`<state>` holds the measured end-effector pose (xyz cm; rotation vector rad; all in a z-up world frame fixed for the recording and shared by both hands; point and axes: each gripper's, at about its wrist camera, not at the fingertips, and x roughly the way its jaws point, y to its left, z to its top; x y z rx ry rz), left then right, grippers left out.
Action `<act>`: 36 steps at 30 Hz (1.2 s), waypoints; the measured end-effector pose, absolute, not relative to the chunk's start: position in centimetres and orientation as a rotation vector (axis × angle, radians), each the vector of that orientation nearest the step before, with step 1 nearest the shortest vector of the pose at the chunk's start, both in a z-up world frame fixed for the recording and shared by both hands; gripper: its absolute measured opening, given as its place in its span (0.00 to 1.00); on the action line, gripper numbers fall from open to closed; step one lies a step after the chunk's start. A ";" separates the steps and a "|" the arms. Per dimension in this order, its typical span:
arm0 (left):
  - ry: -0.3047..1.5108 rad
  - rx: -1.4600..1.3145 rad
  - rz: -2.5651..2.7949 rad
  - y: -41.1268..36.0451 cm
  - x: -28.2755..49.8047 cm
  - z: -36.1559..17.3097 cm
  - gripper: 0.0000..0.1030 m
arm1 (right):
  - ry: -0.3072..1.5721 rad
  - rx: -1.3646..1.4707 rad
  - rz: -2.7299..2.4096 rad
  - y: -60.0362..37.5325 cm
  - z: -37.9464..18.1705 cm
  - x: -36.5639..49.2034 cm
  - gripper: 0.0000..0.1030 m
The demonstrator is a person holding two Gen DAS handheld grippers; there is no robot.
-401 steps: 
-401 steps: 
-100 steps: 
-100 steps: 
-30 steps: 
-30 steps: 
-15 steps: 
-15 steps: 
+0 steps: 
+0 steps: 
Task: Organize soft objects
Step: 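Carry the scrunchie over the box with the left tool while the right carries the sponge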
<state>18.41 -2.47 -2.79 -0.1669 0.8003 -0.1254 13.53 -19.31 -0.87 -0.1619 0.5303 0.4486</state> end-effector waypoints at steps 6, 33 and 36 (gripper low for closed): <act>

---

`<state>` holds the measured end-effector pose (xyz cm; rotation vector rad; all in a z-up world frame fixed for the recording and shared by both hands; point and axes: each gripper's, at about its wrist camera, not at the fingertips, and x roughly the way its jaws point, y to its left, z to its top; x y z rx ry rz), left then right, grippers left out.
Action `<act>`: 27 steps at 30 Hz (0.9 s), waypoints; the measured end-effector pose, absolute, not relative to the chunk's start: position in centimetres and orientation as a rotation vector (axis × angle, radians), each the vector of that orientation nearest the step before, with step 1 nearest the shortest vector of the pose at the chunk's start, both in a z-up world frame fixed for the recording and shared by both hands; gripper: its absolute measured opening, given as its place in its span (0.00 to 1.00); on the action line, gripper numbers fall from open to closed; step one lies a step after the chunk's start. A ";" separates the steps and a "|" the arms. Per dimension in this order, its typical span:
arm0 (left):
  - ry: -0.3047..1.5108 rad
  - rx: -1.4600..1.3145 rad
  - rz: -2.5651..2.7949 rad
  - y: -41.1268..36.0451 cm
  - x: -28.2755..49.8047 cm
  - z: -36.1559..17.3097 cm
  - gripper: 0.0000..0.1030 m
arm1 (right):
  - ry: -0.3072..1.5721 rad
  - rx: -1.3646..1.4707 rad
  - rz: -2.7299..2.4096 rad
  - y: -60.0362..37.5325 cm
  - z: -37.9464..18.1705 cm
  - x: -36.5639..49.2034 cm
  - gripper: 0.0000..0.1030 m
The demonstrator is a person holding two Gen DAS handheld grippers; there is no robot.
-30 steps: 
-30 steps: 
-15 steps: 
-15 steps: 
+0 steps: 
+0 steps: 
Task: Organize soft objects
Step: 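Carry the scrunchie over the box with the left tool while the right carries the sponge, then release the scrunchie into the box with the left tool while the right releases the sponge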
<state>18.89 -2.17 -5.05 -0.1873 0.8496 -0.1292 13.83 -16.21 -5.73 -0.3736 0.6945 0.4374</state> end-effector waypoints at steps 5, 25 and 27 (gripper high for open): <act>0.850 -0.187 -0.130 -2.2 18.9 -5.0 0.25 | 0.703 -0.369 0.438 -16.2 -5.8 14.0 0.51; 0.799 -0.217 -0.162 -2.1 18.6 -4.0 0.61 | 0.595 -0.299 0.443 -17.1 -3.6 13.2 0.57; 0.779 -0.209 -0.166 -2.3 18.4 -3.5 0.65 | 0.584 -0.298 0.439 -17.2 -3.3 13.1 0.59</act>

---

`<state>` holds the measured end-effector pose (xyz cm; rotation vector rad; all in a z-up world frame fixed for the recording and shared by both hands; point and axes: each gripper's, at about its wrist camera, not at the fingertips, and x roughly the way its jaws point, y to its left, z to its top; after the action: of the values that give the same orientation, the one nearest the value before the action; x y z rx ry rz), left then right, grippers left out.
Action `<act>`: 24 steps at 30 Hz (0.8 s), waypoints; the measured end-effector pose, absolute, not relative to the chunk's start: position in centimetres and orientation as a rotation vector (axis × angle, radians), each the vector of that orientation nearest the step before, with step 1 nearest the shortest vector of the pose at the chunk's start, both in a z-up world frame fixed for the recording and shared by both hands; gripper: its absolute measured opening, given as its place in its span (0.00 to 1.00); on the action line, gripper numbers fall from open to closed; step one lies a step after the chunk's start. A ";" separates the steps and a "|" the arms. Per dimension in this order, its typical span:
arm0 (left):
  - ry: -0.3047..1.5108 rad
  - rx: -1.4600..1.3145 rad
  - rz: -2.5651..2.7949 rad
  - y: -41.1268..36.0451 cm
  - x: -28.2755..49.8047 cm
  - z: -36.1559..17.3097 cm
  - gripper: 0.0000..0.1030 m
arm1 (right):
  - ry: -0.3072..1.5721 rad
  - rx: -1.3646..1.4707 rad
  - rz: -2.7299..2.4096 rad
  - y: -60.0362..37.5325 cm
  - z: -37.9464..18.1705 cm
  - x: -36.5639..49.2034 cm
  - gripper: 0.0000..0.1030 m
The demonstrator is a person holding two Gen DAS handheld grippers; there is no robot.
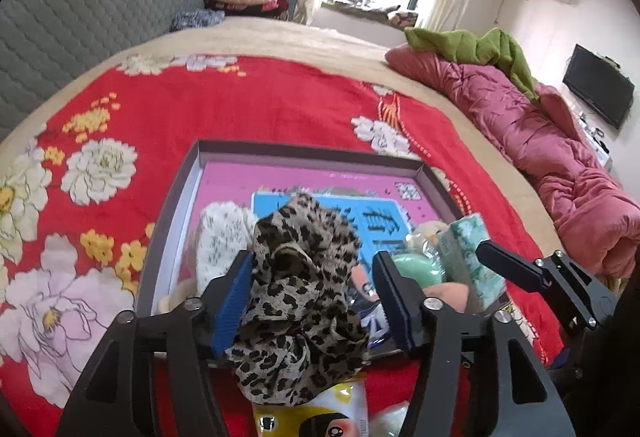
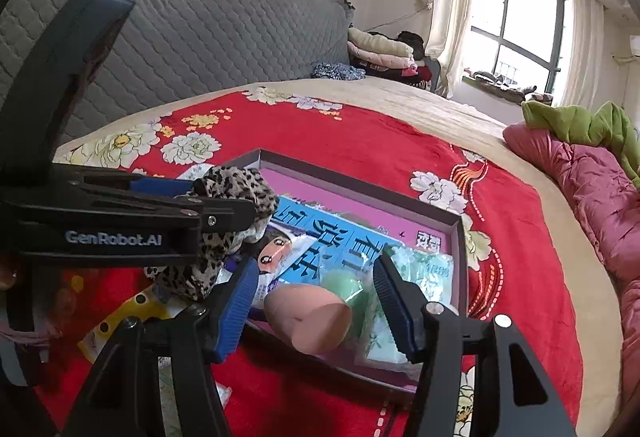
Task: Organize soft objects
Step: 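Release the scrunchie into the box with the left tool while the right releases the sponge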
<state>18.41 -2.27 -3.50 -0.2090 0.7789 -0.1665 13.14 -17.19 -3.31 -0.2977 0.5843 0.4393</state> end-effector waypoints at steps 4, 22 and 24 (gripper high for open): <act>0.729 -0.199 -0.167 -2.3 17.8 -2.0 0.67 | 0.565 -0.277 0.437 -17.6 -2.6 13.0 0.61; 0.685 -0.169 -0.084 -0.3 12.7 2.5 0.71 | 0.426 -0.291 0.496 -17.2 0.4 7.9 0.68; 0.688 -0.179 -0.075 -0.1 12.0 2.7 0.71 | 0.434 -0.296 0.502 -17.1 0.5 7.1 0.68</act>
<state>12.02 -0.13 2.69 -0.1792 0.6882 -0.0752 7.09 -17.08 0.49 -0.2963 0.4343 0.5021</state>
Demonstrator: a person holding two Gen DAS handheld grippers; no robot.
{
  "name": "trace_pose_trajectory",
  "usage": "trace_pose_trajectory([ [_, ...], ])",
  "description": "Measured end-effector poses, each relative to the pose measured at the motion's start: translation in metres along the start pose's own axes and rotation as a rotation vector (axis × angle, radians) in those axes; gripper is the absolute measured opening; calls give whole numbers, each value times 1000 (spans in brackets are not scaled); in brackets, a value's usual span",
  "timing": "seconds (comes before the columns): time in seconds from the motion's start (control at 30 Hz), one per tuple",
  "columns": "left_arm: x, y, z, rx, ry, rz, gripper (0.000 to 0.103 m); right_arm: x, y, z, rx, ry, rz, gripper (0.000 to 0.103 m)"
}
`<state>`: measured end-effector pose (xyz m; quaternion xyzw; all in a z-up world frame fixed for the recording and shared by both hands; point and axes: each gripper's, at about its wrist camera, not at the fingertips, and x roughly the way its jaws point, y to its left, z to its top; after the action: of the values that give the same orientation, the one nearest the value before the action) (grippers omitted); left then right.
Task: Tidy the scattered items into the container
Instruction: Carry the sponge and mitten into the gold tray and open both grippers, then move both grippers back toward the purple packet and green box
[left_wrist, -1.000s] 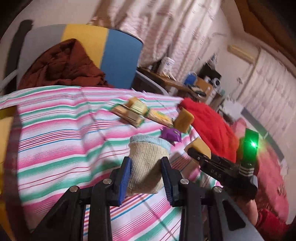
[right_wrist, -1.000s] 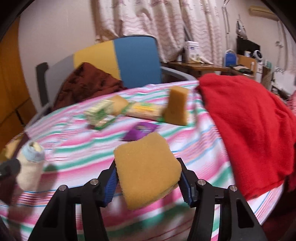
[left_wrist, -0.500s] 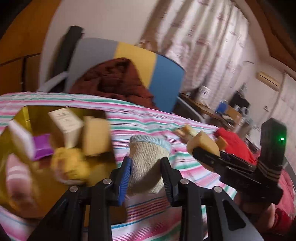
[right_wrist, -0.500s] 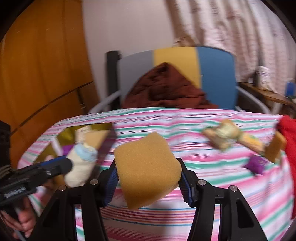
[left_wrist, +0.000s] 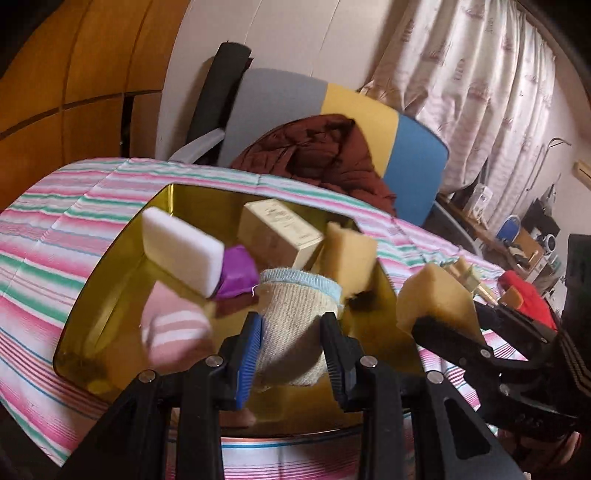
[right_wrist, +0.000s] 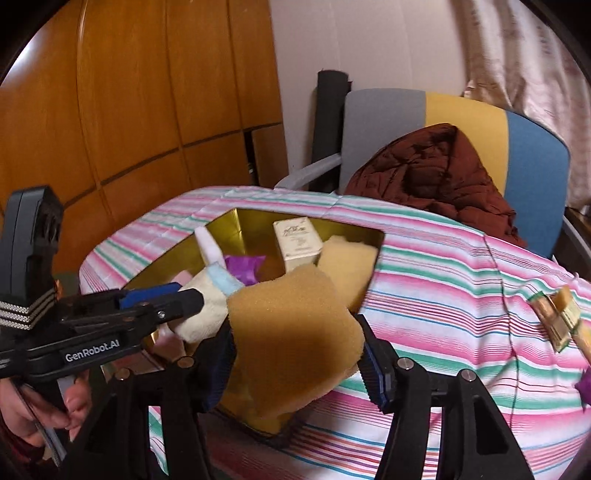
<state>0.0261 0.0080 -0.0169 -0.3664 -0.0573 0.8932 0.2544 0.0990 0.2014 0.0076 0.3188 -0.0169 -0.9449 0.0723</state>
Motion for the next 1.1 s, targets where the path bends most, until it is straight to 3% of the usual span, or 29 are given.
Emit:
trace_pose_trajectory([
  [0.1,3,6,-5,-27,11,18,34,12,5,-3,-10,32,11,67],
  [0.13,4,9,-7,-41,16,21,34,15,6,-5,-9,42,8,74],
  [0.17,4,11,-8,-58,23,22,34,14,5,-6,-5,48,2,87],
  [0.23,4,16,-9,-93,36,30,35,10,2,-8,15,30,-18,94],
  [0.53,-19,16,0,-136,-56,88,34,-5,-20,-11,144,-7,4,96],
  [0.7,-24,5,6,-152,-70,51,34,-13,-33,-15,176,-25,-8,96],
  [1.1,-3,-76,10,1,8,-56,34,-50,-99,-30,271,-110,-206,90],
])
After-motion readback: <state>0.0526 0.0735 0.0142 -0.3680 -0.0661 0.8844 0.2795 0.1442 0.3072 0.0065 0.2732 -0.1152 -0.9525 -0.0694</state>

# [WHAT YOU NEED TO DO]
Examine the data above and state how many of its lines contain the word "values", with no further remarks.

# [RESPONSE TO THE TASK]
2